Automation by Parameter Variation and Optimisation
The DSHplus Parameter Variation Module, the DSHplus Batch Simulation Module and the DSHplus optimization Module are core modules of the DSHplus Virtual Engineering Lab’s preprocessing functionality. By means of these three modules the design engineer is able to automate the simulation in order to analyze different parameter configurations or to optimize complete system set-ups. The modules are suitable for background or overnight work whereas the design engineer merely checks the results after the automatic simulation is concluded.

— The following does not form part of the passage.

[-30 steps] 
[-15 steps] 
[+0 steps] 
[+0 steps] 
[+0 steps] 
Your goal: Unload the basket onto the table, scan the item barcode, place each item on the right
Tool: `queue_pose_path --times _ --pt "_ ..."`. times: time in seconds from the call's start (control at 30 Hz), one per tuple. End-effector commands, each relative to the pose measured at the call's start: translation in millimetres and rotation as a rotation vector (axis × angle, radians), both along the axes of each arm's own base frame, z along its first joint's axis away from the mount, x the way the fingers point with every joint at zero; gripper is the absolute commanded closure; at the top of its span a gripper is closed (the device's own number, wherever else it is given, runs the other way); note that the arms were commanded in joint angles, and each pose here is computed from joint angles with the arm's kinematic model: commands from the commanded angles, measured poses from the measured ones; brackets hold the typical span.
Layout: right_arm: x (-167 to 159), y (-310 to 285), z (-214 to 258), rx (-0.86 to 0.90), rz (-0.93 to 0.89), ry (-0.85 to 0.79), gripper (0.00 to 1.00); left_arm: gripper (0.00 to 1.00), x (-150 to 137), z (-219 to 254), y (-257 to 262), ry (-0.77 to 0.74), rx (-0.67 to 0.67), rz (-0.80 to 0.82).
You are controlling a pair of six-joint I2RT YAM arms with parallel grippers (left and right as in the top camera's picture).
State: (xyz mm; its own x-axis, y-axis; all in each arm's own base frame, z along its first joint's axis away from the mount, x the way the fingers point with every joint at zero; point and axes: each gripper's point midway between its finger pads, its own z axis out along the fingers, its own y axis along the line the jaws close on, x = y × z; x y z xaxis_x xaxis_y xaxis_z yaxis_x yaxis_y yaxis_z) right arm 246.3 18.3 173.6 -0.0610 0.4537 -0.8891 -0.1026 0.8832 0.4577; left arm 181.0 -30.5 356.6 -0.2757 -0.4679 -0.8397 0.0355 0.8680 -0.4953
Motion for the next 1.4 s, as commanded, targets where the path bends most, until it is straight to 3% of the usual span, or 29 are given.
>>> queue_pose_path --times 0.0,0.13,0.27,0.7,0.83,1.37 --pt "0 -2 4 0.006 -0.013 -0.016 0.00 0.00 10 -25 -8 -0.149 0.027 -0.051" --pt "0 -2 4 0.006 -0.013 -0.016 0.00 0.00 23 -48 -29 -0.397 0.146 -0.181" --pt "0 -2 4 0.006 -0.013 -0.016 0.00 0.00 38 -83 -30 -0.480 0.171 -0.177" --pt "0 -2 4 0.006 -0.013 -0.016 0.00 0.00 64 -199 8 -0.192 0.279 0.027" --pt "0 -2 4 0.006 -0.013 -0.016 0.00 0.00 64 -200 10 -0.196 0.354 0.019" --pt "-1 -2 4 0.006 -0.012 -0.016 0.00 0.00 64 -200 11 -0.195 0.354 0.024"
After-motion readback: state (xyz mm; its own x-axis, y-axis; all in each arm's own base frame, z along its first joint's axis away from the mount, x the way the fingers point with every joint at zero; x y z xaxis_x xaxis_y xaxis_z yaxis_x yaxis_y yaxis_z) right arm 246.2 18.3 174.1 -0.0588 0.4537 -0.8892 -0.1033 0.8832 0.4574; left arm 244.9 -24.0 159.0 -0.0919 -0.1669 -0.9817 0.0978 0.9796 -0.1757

The DSHplus Batch Simulation Module offers the possibility to calculate pre-defined parameter sets in a batch run. Using the DSHplus Parameter Variation Module it is possible to vary each design parameter of the simulation model in arbitrary or fixed steps. The variation is realized using DOE matrixes; obtained from statistical programs such as MiniTabTM, or by user inputs. Through this the effect of different component sizes, such as pump displacement or piston diameter, or even manufacturing tolerances, such as gap height or spring stiffness, onto the system’s dynamic can be examined. In combination with the DSHplus functionality to use parametric equations in order to calculate component parameters, which are in dependence of other model parameters, it is also possible to realize constraints between components.
A HTML-based simulation report can be generated that allows a quick visual analysis of the simulation runs. This report includes a separate page for each parameter set that includes a model image, the result graphics and a legend that lists boundary condition parameter values. For a subsequent more detailed post-processing all results can be stored.
Combined with the DSHplus Optimization Module, both modules are capable of performing an automatic design parameter optimization. Herewith a real virtual engineering of fluid power system within DSHplus is possible.
The DSHplus Optimization Module uses gradient or generic search algorithms, such as the Hookes-Jeeves search algorithm or an evolution strategy, to perform an automatic variation of system parameter in defined ranges. Goal is the minimization of a quality criterion that has to be defined by the design engineer. Possible applications are an automatic search for the optimal controller gain settings, the best design parameter values, such as diameter or spring stiffness, or parameters are simply automatically tuned until simulation results match measurement data.